Kommentar zur Zahl der Flüchtlinge in der Welt Beschämend
Meinung · Solange es beim Thema Flucht und Vertreibung keine Fortschritte gibt, sollten wir zumindest darauf achten, dass wir die Mitmenschlichkeit im Umgang mit Flüchtlingen nicht aufgeben, kommentiert Lutz Warkalla.
Natürlich ist es richtig: Die Frage, wie wir mit Flüchtlingen umgehen, droht die Gesellschaft zu spalten, könnte die Koalition platzen lassen und ist zu einer Belastungsprobe für ganz Europa geworden – und das, obwohl die Zahl der Asylbewerber in Europa seit dem Höhepunkt der Flüchtlingskrise 2015 kontinuierlich zurückgeht.
Doch angesichts der bedrückenden weltweiten Dimension von Flucht, Vertreibung und Migration erscheinen die Herausforderungen, denen sich Deutschland und Europa ausgesetzt sehen, in einem anderen Licht. Die Zahlen, die das UN-Flüchtlingshilfswerk UNHCR vorgelegt hat, sind erschreckend: Mit 68,5 Millionen waren im vergangenen Jahr mehr Menschen auf der Flucht als jemals zuvor seit dem Zweiten Weltkrieg.
Ist es nicht beschämend, dass die größte Last bei der Aufnahme dieser Flüchtlinge nicht die Länder tragen, die dazu am besten in der Lage wären, nämlich die reichen Länder des Westens, sondern Länder, die ohnehin mit enormen Problemen kämpfen und oft bitterarm sind? Diesen Ländern und ihrer überwältigenden Solidarität mit ihren Mitmenschen haben wir es zu verdanken, dass nicht mehr Flüchtlinge an unseren Grenzen ankommen.
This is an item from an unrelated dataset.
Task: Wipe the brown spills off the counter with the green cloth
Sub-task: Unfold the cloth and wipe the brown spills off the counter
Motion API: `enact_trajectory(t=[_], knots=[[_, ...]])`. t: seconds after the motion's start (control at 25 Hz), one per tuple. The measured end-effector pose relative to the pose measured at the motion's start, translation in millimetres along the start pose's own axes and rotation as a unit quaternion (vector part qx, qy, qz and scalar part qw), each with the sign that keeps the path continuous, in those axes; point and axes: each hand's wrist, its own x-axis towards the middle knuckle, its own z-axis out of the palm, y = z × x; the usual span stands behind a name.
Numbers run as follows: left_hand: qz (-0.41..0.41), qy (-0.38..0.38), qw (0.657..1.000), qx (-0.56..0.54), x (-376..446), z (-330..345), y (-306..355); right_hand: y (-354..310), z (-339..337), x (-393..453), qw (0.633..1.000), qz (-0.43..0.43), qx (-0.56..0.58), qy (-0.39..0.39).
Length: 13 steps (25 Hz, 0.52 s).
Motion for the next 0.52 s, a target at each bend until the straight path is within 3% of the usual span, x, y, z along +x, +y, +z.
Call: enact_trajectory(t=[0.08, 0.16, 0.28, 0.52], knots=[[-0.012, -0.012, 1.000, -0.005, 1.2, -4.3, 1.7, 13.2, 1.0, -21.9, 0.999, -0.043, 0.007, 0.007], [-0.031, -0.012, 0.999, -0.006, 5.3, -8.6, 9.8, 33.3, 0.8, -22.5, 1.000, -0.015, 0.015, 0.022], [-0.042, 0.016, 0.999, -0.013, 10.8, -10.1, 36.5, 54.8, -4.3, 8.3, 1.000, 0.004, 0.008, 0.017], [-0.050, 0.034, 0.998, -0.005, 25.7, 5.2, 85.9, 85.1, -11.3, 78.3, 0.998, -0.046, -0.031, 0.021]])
Krieg und Konflikt sind die wichtigsten Triebkräfte von Flucht und Vertreibung. Deshalb bedarf es endlich mehr internationaler, friedenstiftender Kooperation statt nationaler Alleingänge, um die Exzesse der Gewalt – von Afghanistan über Syrien bis zum Kongo – zu beenden. Solange es hier keine Fortschritte gibt, sollten wir zumindest darauf achten, dass wir die Mitmenschlichkeit im Umgang mit Flüchtlingen nicht aufgeben.